Source: Red fish curry, tomato rasam, prawn curry: great Sri Lankan recipes
Green Beans Curry
Servings 2 people
Ingredients
- 1 tbsp vegetable oil
- 1 red onion peeled and finely sliced
- 0.75 tsp coriander seeds
- 0.5 tsp cumin seeds
- 0.25 tsp fennel seeds
- 5 fresh curry leaves
- 125 ml water
- 250 g green beans sliced diagonally into 3cm-long pieces
- 1 tsp ground turmeric
- 2 green chillies sliced
- 100 ml coconut milk
- 0.5 lime
Temper
- 1 tsp vegetable oil
- 10 fresh curry leaves
- 1 tsp fenugreek seeds
- black pepper
Instructions
- Heat the oil in a pan over a medium-high heat and fry the onion for 5-6 minutes, until translucent. Add the coriander, cumin and fennel seeds and curry leaves, then cook for 4-5 minutes until the leaves are bright green.

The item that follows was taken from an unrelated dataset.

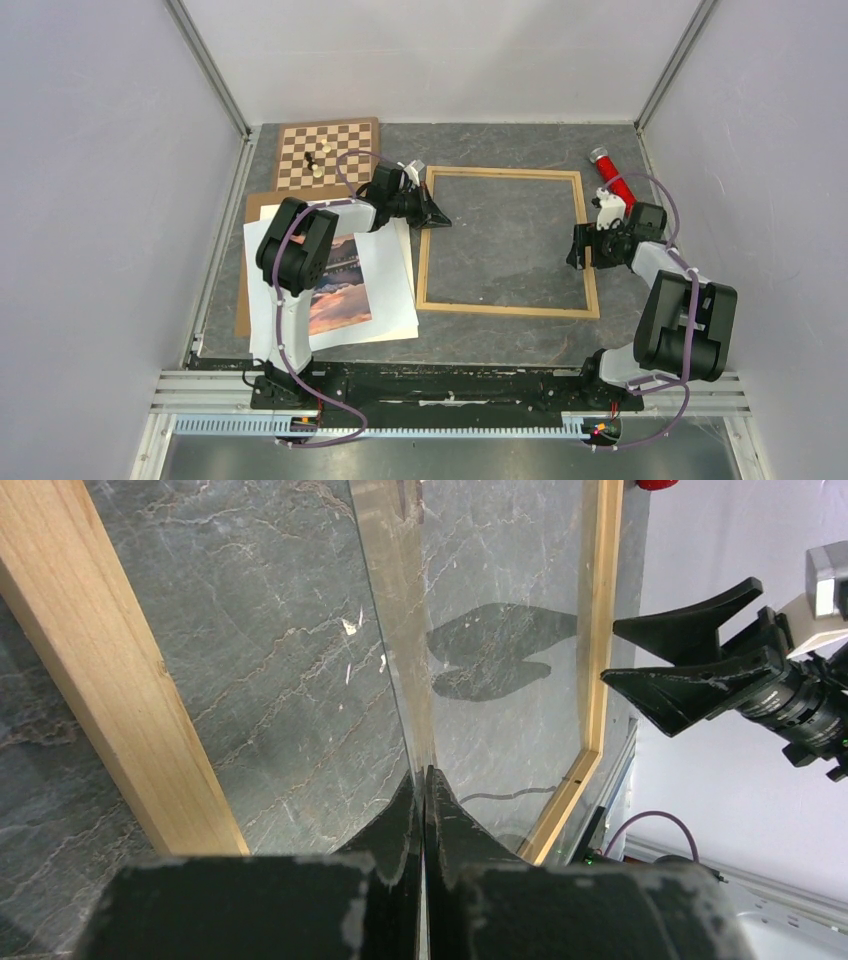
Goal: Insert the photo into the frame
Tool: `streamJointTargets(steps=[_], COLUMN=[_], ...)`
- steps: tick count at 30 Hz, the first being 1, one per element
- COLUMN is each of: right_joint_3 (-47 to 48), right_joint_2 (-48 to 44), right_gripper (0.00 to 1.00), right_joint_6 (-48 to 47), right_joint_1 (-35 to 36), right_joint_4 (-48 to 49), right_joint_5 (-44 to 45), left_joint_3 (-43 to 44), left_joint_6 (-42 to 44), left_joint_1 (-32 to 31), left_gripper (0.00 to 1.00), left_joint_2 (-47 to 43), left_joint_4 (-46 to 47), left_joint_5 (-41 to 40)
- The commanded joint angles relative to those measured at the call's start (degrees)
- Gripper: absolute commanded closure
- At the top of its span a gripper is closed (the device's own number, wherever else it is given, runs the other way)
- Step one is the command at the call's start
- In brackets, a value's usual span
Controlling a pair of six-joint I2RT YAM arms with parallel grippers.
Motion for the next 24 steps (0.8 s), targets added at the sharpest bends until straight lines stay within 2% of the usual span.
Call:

- Add the water and sliced green beans, along with the turmeric and green chillies. Cook for 5-7 minutes, until the beans are bright green.

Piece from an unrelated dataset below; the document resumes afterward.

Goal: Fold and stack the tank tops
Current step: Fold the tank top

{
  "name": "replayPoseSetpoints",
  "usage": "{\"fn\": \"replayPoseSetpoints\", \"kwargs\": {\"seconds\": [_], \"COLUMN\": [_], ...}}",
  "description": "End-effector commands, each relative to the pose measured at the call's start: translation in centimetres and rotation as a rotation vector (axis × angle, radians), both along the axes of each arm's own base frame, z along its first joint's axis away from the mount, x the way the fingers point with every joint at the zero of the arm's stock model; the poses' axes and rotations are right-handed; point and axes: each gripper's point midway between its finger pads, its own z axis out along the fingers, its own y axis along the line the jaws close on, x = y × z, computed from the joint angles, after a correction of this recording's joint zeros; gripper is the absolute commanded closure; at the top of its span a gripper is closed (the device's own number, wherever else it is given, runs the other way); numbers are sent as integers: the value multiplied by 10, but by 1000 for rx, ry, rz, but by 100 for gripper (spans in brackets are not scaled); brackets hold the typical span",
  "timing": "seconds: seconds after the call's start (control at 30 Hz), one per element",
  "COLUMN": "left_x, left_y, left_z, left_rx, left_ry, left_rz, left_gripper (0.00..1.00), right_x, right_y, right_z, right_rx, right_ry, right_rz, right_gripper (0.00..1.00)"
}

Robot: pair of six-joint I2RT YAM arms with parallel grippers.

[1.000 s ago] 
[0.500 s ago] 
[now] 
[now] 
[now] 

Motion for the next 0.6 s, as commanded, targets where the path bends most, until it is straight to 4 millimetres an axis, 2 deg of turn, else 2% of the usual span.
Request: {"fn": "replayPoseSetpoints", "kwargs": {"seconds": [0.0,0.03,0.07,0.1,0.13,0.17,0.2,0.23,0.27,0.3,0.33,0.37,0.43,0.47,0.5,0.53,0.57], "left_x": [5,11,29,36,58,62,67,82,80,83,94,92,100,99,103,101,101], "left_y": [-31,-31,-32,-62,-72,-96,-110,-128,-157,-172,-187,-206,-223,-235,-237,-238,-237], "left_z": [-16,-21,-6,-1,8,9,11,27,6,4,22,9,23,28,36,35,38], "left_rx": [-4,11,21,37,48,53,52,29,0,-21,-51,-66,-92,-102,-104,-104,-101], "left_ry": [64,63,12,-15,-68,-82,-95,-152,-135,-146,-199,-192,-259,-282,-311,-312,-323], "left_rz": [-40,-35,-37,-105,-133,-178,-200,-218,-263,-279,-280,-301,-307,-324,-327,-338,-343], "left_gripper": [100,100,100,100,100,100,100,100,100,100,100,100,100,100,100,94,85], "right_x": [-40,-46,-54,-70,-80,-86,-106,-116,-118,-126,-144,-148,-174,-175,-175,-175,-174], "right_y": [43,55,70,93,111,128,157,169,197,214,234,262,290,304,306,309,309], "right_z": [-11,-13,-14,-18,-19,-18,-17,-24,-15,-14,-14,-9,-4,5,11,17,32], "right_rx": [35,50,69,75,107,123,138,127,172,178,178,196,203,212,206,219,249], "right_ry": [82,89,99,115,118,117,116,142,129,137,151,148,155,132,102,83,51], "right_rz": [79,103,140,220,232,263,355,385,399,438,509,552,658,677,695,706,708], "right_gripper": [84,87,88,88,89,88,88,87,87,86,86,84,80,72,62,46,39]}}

- Stir in the coconut milk and add a little salt. Bring to a gentle boil, then turn down and simmer for 3-4 minutes, until the beans are tender and just cooked through. Switch off the heat.

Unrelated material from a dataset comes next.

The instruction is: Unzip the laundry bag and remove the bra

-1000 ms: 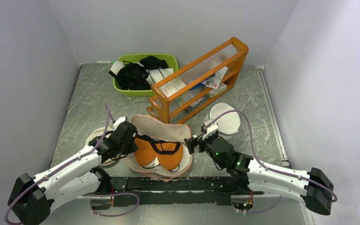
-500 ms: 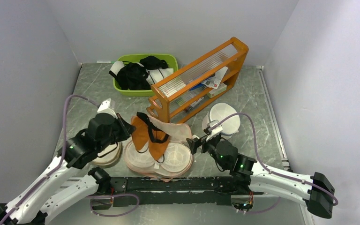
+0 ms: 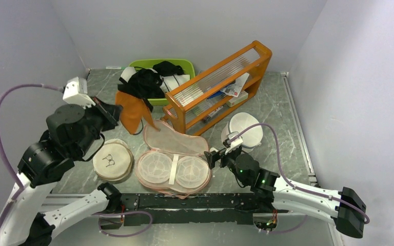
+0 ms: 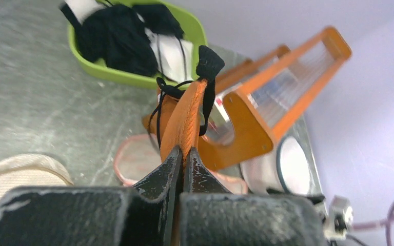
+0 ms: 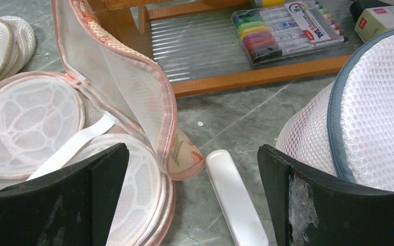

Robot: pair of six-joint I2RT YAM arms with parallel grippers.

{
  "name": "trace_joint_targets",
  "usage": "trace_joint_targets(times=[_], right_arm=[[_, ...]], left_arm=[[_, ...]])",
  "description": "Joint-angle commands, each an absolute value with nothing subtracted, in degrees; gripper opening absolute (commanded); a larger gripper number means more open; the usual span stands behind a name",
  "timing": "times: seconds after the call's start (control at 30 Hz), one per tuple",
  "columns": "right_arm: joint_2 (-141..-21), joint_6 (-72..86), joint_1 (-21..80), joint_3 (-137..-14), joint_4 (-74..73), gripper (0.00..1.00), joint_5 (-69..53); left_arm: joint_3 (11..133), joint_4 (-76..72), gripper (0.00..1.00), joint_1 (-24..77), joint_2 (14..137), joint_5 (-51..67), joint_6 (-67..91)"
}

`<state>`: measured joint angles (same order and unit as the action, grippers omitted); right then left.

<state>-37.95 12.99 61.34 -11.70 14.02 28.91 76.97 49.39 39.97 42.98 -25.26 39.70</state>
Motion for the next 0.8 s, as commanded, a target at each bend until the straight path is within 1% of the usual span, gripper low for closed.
trace_joint_targets(times=[0.0,0.1,0.3,0.37,0.53,0.67,0.77], right_arm=[[-37.4,12.6,61.0,-11.1,16.1,0.98,29.2],[-37.0,12.4,61.0,-10.9,16.4,0.98,29.0],[-37.2,12.2,61.0,-10.7,16.5,0.98,28.9],[-37.3,12.1,61.0,-10.8,16.6,0.98,28.7],[-38.5,12.0,61.0,-11.1,16.8,0.98,28.2],[-39.8,11.5,61.0,-11.4,17.5,0.98,27.5],[-40.7,11.5,61.0,-11.7,17.5,0.98,27.3]], left_arm=[[84.6,53.8,0.07,40.2,50.0,-38.7,33.6],[89.9,52.7,0.07,40.2,55.9,-40.5,29.7],[95.9,41.6,0.07,40.0,67.7,-40.6,15.1],[97.3,38.6,0.07,38.6,71.2,-40.3,12.0],[101.5,35.1,0.07,27.0,78.1,-28.3,11.9],[101.9,29.9,0.07,24.7,81.2,-25.0,12.1],[104.0,28.2,0.07,21.6,84.1,-17.7,16.3]])
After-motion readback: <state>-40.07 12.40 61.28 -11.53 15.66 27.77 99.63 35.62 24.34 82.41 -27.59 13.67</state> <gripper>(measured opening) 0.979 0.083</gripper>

- In a small frying pan, make the temper. Heat the oil over a medium-high heat, and when sizzling add the curry leaves, fenugreek seeds and black pepper. After about 30 seconds or 1 minute, when the curry leaves are crispy, pour the whole lot on to the curry and stir through. Finish with a squeeze of lime.